Cada pontífice contribuiu de modo diferente ao caminho da Igreja e do mundo. Obviamente, como todos os outros, o nosso atual papa se sentiu chamado a manifestar o seu olhar sobre o mundo e sobre a Igreja. Mesmo que não tenha estado presente, ele é um Papa do Concílio Vaticano I, porque sabe colher em profundidade o seu espírito de releitura do Evangelho à luz da experiência contemporânea. Ele sonha uma “Igreja samaritana”, “hospital de campanha”, “casa para todos”.

Renovar e recomeçar, sempre há de ser a partir dos últimos, todos a serviço da fraternidade e da amizade social com o objetivo de incentivar a esperança e o compromisso com a cultura do encontro e do diálogo, pois cada um de nós é chamado a ser um artífice da paz, unindo e não dividindo, extinguindo o ódio em vez de o conservar, abrindo caminhos de diálogo em vez de erguer novos muros.

III - CONCLUSÃO

A Igreja em processo de mudança, que caminha com a História, está aberta para o esforço de inculturar o Evangelho às realidades nas quais se encontra, pois tem um coração aberto ao mundo inteiro. Por esse motivo, não poderia deixar de ouvir o grito dos pobres, juntamente com o grito da Terra. Essa abertura cordial caracterizou profundamente o pobrezinho de Assis.
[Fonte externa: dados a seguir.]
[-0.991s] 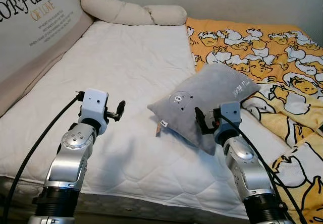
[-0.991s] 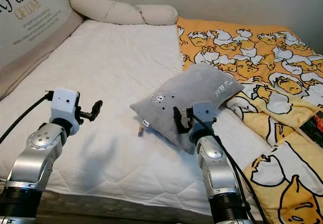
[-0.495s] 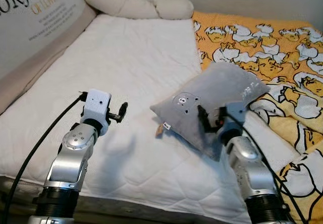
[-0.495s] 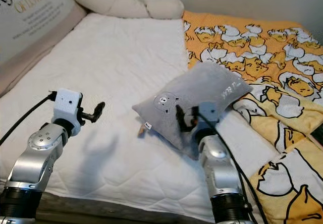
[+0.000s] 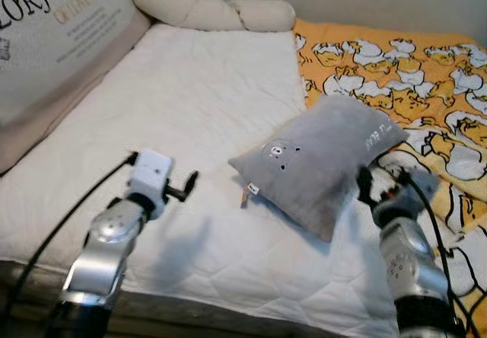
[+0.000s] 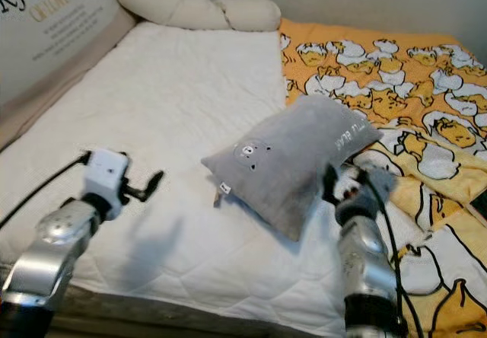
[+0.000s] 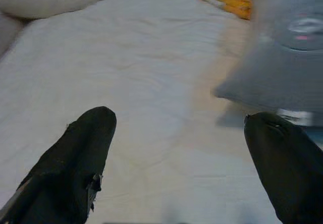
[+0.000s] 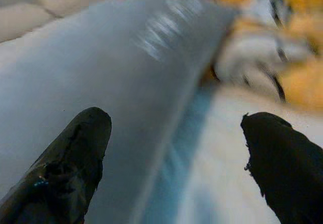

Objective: Clean up the room

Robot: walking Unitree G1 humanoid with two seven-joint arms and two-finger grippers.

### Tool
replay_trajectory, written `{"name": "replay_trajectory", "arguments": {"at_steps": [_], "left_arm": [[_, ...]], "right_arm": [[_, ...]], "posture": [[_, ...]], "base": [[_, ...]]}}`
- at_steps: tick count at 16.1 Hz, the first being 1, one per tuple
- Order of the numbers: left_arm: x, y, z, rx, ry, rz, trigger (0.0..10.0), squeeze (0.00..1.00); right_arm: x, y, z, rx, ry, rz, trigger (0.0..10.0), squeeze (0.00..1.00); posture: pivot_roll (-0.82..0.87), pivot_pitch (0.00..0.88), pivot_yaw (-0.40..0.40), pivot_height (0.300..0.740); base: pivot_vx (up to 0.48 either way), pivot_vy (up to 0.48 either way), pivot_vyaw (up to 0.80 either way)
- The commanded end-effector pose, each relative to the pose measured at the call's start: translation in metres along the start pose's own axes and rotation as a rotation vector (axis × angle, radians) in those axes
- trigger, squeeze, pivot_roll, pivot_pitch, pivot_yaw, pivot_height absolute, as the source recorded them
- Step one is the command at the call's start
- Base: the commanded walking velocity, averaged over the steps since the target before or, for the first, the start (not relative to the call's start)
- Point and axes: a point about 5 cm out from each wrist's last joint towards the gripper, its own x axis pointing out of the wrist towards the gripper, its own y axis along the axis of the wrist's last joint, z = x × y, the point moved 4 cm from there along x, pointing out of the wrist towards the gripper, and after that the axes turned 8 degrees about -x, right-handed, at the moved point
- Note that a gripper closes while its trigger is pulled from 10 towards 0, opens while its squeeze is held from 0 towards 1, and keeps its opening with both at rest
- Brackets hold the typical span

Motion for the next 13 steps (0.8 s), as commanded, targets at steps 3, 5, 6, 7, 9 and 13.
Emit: {"name": "replay_trajectory", "arguments": {"at_steps": [3,5,6,7,9,13], "left_arm": [[0.007,0.006,0.018,0.08,-0.184,-0.025,10.0,0.0],[0.006,0.005,0.02,0.11,-0.226,-0.042,10.0,0.0],[0.003,0.004,0.017,0.134,-0.249,-0.062,10.0,0.0],[0.002,0.004,0.016,0.133,-0.248,-0.063,10.0,0.0],[-0.001,0.0,0.013,0.129,-0.259,-0.086,10.0,0.0],[-0.005,-0.012,0.017,0.115,-0.316,-0.153,10.0,0.0]], "right_arm": [[0.02,-0.018,-0.028,0.208,0.078,-0.113,10.0,1.0],[0.023,-0.025,-0.032,0.293,0.065,-0.159,10.0,1.0],[0.028,-0.027,-0.042,0.514,0.084,-0.179,10.0,1.0],[0.029,-0.027,-0.045,0.573,0.087,-0.183,10.0,1.0],[0.031,-0.029,-0.058,0.622,0.114,-0.216,10.0,1.0],[0.034,-0.023,-0.078,0.659,0.15,-0.238,0.6,0.0]], "posture": [[0.04,0.0,0.023,0.74],[0.05,0.0,0.02,0.74],[0.08,0.0,0.014,0.74],[0.08,0.0,0.013,0.74],[0.09,0.0,0.009,0.74],[0.09,0.0,0.006,0.74]], "base": [[0.0,0.0,0.0],[0.0,0.0,0.0],[0.0,0.0,0.0],[0.0,0.0,0.0],[0.0,0.0,0.0],[0.0,0.0,0.0]]}}
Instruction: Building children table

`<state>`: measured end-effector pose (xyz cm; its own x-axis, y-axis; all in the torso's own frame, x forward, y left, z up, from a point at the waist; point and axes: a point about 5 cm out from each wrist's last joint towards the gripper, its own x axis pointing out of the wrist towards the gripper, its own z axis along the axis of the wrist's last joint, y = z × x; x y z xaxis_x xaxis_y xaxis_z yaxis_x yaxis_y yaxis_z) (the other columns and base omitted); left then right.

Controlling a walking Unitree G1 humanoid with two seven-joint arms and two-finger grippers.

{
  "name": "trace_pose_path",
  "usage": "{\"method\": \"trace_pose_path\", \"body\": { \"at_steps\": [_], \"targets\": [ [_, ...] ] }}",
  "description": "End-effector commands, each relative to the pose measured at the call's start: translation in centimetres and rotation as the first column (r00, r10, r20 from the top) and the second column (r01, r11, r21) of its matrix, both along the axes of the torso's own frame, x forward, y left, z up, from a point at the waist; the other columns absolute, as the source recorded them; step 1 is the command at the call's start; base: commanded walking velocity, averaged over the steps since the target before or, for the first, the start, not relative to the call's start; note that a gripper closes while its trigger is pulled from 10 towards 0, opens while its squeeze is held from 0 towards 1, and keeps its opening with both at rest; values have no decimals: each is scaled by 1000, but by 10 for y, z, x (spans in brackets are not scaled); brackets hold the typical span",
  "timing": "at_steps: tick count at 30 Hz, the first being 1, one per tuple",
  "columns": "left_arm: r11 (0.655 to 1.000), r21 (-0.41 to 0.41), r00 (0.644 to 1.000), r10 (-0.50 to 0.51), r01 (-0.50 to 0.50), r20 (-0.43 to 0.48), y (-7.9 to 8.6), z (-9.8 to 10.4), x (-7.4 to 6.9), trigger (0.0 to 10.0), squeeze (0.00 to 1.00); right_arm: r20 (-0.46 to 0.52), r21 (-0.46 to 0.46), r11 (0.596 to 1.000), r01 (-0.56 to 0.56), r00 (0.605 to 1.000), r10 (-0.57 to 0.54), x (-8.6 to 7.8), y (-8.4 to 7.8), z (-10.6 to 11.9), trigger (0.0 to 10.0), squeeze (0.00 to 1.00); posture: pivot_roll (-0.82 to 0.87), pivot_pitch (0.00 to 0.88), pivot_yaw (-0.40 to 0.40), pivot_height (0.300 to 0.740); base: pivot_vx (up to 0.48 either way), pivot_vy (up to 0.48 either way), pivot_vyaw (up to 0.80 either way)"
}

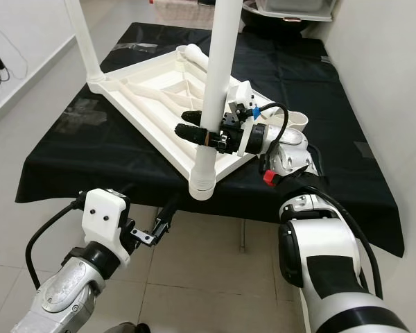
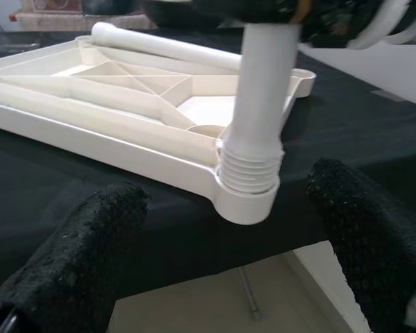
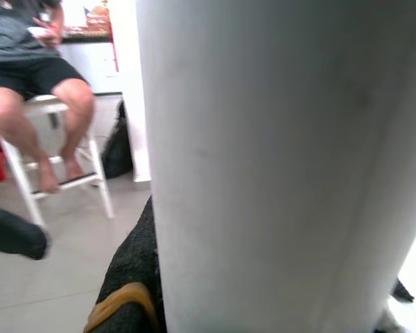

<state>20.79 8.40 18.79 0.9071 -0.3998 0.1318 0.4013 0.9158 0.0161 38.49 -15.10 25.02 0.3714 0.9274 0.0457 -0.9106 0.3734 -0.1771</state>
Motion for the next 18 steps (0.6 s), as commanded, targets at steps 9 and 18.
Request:
{"method": "trace_pose_path", "body": {
  "at_steps": [9, 18],
  "targets": [
    [1000, 5, 1000, 5, -5, 3, 0, 2, -1, 10000, 0, -17, -115, 942, 316, 947, -320, 10, -10, -30, 10000, 0, 149, 200, -38, 740, 0, 0, 0],
    [1000, 6, 1000, 6, -6, 7, 0, 3, 0, 10000, 0, -95, -108, 831, 545, 827, -555, 22, -5, -38, 10000, 0, 148, 193, -36, 740, 0, 0, 0]
  ]
}}
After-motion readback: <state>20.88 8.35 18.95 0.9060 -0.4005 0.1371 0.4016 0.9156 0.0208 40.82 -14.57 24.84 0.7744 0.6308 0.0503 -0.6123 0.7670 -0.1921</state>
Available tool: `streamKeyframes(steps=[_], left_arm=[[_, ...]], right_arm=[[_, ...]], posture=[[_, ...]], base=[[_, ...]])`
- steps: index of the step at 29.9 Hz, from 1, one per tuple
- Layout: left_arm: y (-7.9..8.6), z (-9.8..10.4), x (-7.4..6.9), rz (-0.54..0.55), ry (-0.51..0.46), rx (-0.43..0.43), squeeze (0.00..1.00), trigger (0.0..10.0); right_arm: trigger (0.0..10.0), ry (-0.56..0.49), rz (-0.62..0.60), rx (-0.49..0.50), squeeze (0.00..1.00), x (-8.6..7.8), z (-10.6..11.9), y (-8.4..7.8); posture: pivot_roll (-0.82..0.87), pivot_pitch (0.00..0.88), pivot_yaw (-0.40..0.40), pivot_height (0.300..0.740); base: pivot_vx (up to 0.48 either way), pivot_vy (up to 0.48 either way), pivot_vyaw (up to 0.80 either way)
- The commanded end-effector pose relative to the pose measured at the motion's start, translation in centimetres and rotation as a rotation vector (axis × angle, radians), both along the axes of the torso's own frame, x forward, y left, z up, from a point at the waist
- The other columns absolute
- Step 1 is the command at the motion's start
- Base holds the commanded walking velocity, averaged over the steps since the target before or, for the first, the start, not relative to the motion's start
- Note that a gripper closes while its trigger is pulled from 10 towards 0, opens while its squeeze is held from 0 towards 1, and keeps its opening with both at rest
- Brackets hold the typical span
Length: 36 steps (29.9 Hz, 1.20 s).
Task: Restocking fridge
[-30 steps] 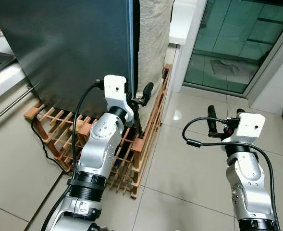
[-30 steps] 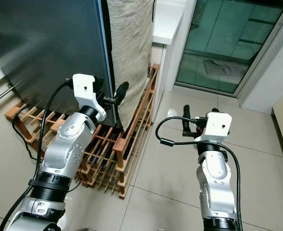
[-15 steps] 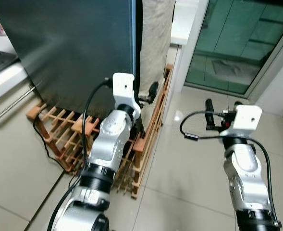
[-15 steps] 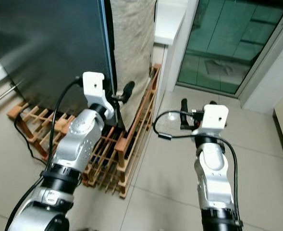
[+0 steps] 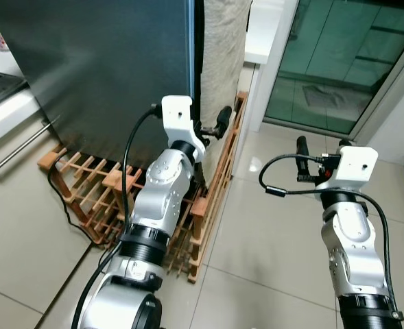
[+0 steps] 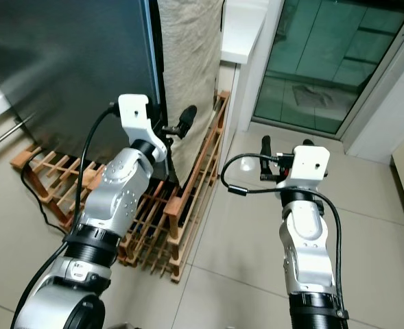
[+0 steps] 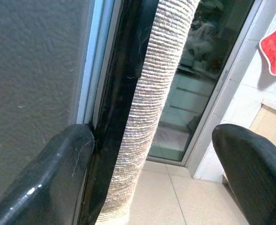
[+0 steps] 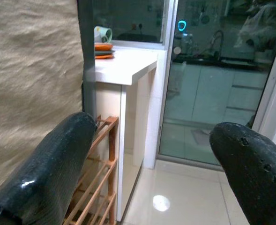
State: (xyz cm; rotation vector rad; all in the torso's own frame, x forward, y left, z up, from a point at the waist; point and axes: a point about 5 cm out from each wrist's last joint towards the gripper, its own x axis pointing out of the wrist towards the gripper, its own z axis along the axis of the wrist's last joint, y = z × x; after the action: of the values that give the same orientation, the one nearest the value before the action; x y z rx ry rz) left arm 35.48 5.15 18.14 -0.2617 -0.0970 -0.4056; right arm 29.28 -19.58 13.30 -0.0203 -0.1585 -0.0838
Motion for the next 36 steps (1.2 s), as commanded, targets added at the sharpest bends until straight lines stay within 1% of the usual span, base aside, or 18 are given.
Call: streamKeyframes(steps=[1,4,5,7,8,12,13,15,18,20,21,25,28,32,33,34,35,36], left_arm=[[-1.5,1.1,0.2,-0.037,-0.026,-0.001,0.0,10.0],[-3.4,1.3,0.0,-0.139,-0.038,0.018,0.0,10.0],[-4.6,1.4,-0.3,-0.224,-0.05,0.026,0.0,10.0],[-5.4,1.4,-0.6,-0.285,-0.051,0.02,0.0,10.0],[-5.7,1.4,-0.7,-0.311,-0.047,0.007,0.0,10.0],[-7.8,2.5,-1.9,-0.497,-0.08,-0.097,0.0,10.0],[-7.8,2.5,-1.9,-0.497,-0.08,-0.097,0.0,10.0],[-8.7,3.3,-2.7,-0.59,-0.107,-0.154,0.0,10.0],[-9.0,3.5,-2.9,-0.622,-0.118,-0.169,0.0,10.0],[-9.5,4.0,-3.7,-0.713,-0.135,-0.221,0.0,10.0],[-9.6,4.2,-4.1,-0.748,-0.138,-0.24,0.0,10.0],[-9.7,4.5,-4.7,-0.825,-0.143,-0.293,0.0,10.0],[-9.7,4.9,-5.0,-0.854,-0.151,-0.321,0.0,10.0],[-9.6,5.1,-5.1,-0.855,-0.159,-0.321,0.0,10.0],[-9.2,5.3,-4.9,-0.829,-0.165,-0.312,0.0,10.0],[-8.4,5.3,-4.5,-0.769,-0.169,-0.288,0.0,10.0],[-8.4,5.3,-4.5,-0.769,-0.169,-0.288,0.0,10.0],[-7.0,5.1,-4.0,-0.686,-0.168,-0.266,0.0,10.0]], right_arm=[[10.0,-0.012,-0.005,-0.003,0.0,0.3,0.2,0.0],[10.0,-0.014,-0.006,0.0,0.0,0.4,0.3,0.1],[10.0,-0.017,-0.007,0.002,0.0,0.6,0.4,0.1],[10.0,-0.019,-0.007,0.003,0.0,0.7,0.4,0.1],[10.0,-0.019,-0.007,0.003,0.0,0.7,0.4,0.1],[10.0,-0.022,-0.005,0.001,0.0,0.8,0.4,0.2],[10.0,-0.022,-0.005,0.001,0.0,0.8,0.4,0.2],[10.0,-0.024,-0.005,0.001,0.0,0.8,0.5,0.2],[10.0,-0.024,-0.005,0.002,0.0,0.8,0.5,0.2],[10.0,-0.026,-0.001,0.0,0.0,0.8,0.5,0.3],[10.0,-0.026,0.001,-0.001,0.0,0.8,0.5,0.3],[10.0,-0.021,0.004,-0.003,0.0,0.7,0.4,0.2],[10.0,-0.018,0.007,-0.004,0.0,0.7,0.3,0.2],[10.0,-0.017,0.007,-0.004,0.0,0.6,0.2,0.2],[10.0,-0.018,0.007,-0.003,0.0,0.5,0.2,0.3],[10.0,-0.029,0.004,-0.004,0.0,0.4,0.5,0.3],[10.0,-0.029,0.004,-0.004,0.0,0.4,0.5,0.3],[10.0,-0.059,-0.007,-0.009,0.0,0.2,1.1,0.3]], posture=[[-0.14,0.0,0.012,0.74],[-0.14,0.0,0.014,0.74],[-0.15,0.0,0.016,0.74],[-0.15,0.0,0.019,0.74],[-0.15,0.0,0.019,0.74],[-0.15,0.0,0.019,0.74],[-0.15,0.0,0.019,0.74],[-0.16,0.0,0.028,0.74],[-0.16,0.0,0.028,0.74],[-0.17,0.0,0.029,0.74],[-0.17,0.0,0.029,0.74],[-0.16,0.0,0.02,0.74],[-0.16,0.0,0.02,0.74],[-0.17,0.0,0.027,0.74],[-0.16,0.0,0.029,0.74],[-0.16,0.0,0.03,0.74],[-0.16,0.0,0.03,0.74],[-0.16,0.0,0.031,0.74]], base=[[0.0,0.0,0.0],[0.0,0.0,0.0],[0.0,0.0,0.0],[0.0,0.0,0.0],[0.0,0.0,0.0],[0.0,0.0,0.0],[0.0,0.0,0.0],[0.0,0.0,0.0],[0.0,0.0,0.0],[0.0,0.0,0.0],[0.0,0.0,0.0],[0.0,0.0,0.0],[0.0,0.0,0.0],[0.0,0.0,0.0],[0.0,0.0,0.0],[0.0,0.0,0.0],[0.0,0.0,0.0],[0.0,0.0,0.0]])
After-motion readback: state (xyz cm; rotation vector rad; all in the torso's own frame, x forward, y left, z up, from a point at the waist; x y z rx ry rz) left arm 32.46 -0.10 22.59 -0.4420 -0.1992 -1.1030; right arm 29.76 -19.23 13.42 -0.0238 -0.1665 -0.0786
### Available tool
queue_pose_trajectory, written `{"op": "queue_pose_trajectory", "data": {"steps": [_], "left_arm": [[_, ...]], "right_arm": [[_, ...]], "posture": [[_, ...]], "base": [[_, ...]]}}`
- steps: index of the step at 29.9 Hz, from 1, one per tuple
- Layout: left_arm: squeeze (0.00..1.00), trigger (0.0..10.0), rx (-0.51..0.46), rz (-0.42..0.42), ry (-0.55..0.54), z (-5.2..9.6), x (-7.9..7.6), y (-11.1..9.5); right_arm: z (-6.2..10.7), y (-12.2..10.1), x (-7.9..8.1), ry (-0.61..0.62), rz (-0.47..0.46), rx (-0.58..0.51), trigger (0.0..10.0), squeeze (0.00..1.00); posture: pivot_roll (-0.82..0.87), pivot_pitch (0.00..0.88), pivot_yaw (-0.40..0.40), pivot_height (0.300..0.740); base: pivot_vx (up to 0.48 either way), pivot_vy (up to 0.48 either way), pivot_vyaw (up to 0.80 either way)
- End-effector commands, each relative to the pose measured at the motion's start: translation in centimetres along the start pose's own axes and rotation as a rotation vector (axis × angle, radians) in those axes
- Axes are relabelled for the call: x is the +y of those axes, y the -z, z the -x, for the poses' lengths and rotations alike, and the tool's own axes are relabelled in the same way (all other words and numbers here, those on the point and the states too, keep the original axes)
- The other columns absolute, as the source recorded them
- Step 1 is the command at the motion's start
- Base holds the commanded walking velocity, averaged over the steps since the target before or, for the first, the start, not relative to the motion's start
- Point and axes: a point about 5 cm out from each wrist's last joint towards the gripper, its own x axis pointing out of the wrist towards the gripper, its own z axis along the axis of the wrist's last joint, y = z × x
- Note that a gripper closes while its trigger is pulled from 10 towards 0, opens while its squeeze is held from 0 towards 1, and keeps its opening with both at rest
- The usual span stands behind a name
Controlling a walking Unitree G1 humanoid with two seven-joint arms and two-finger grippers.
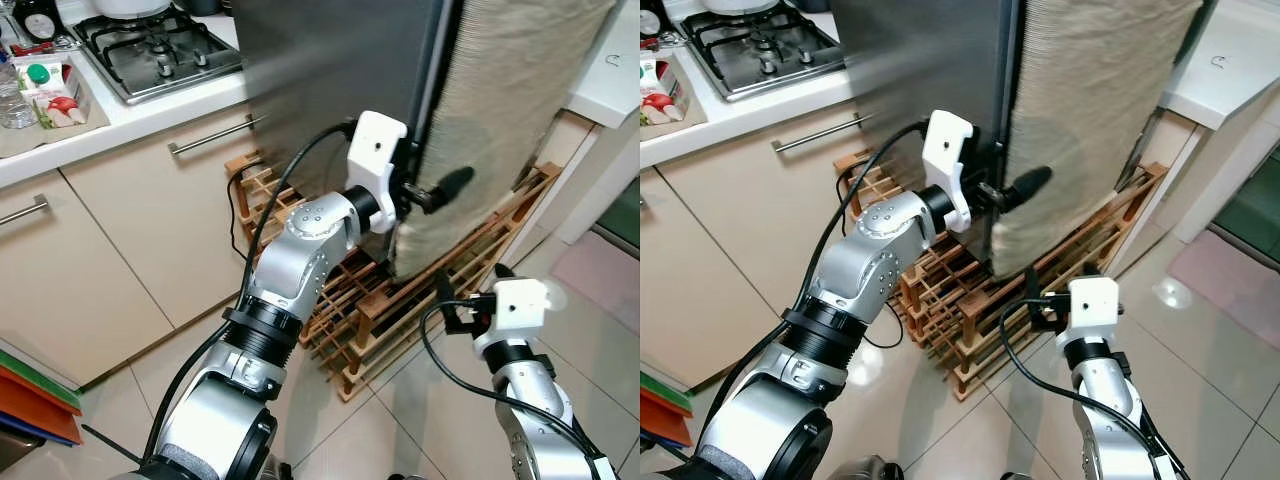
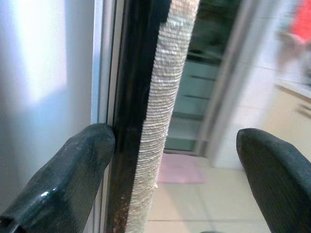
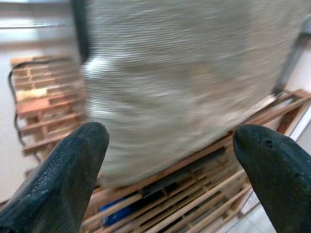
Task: Restocking fridge
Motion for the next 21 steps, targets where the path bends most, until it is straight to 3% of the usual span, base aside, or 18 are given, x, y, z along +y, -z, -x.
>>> {"op": "queue_pose_trajectory", "data": {"steps": [1,5,10,14,21], "left_arm": [[0.00,10.0,-0.134,0.064,0.237,-4.0,-6.7,-2.9],[0.00,10.0,-0.177,0.115,0.339,-3.7,-7.7,-4.2],[0.00,10.0,-0.188,0.113,0.358,-3.3,-7.5,-4.8],[0.00,10.0,-0.192,0.021,0.277,-1.8,-5.9,-4.9],[0.00,10.0,-0.159,0.023,0.156,0.3,-3.8,-3.8]], "right_arm": [[0.6,1.3,-0.2,-0.005,0.002,0.069,10.0,0.00],[1.2,2.7,-0.5,-0.008,0.010,0.118,10.0,0.00],[1.0,2.7,-0.4,-0.036,0.031,0.115,10.0,0.00],[0.1,2.6,0.1,-0.073,0.030,0.095,10.0,0.00],[-0.9,1.7,1.3,-0.158,-0.009,0.053,10.0,0.00]], "posture": [[-0.08,0.033,0.040,0.740],[-0.08,0.031,0.042,0.740],[-0.08,0.030,0.041,0.740],[-0.07,0.033,0.039,0.740],[-0.05,0.034,0.043,0.740]], "base": [[0.000,0.000,0.00],[0.000,0.000,0.00],[0.000,0.000,0.00],[0.000,0.000,0.00],[0.000,0.000,0.00]]}}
Para ele, todos podem realizar o bem, guiados pelo Criador de todas as coisas, de quem procede todo bem.

O espírito da Ecclesia semper reformanda caracteriza o Magistério de Roma, que convoca a todos para o cuidado de uma ecologia humana em favor do convívio social para proteger, de forma responsável, a vida de todos com justiça, equidade e ternura. Enfim, convoca a um novo estilo de vida, pautado pelas relações humanizadoras, pela inclusão social e pelo cuidado da casa comum.

Vivemos em tempos históricos difíceis - mas também repletos de oportunidades – nas quais se faz necessário um olhar atento e abrangente, totalizador, que coloque a vida no Planeta Terra e as inter-relações em primeiro lugar. Habitar a Terra não significa simplesmente desfrutar os bens que nos foram dados, mas é uma tarefa que o Criador nos confiou para que cuidássemos dela e a fizéssemos frutificar.

Para um mundo doente, onde tudo parece se dissolver e perder consistência, o desafio de construir fraternidade é possível quando reconhecemos um Pai: todo o ministério do Papa Otávio visa narrar a misericórdia do Pai, no mundo, que torna possível viver a fraternidade por todos. Fazemos parte da grande família cósmica. Nós mudamos, a Igreja muda, a História muda, quando começamos a querer mudar - não os outros, mas a nós mesmos, fazendo da nossa vida um dom.